Your goal: The reply needs the lines from the one containing "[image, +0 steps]" through the end of the material, each repeated exactly, and no pictures.
'''
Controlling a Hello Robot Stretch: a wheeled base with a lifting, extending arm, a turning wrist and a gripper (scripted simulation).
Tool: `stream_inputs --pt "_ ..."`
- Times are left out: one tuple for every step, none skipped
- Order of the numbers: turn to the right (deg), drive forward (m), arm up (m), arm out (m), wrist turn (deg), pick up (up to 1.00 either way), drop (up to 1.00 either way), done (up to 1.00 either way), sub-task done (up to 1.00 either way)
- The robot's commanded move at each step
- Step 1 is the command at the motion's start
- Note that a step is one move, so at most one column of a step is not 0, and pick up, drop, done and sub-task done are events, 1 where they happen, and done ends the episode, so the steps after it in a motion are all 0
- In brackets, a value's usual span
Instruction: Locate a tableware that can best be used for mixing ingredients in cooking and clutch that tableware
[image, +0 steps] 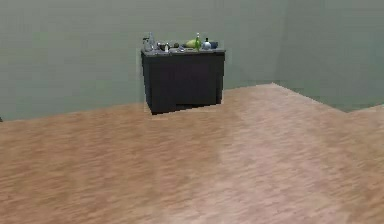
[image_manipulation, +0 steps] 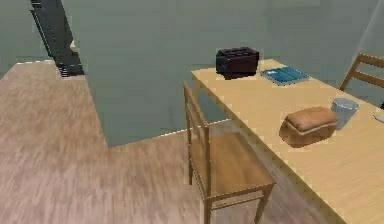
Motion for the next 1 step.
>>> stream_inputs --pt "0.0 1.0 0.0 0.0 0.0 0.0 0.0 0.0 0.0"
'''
Reply to the task:
[image, +0 steps] 
[image_manipulation, +0 steps] 
Motion for the next 1 step.
>>> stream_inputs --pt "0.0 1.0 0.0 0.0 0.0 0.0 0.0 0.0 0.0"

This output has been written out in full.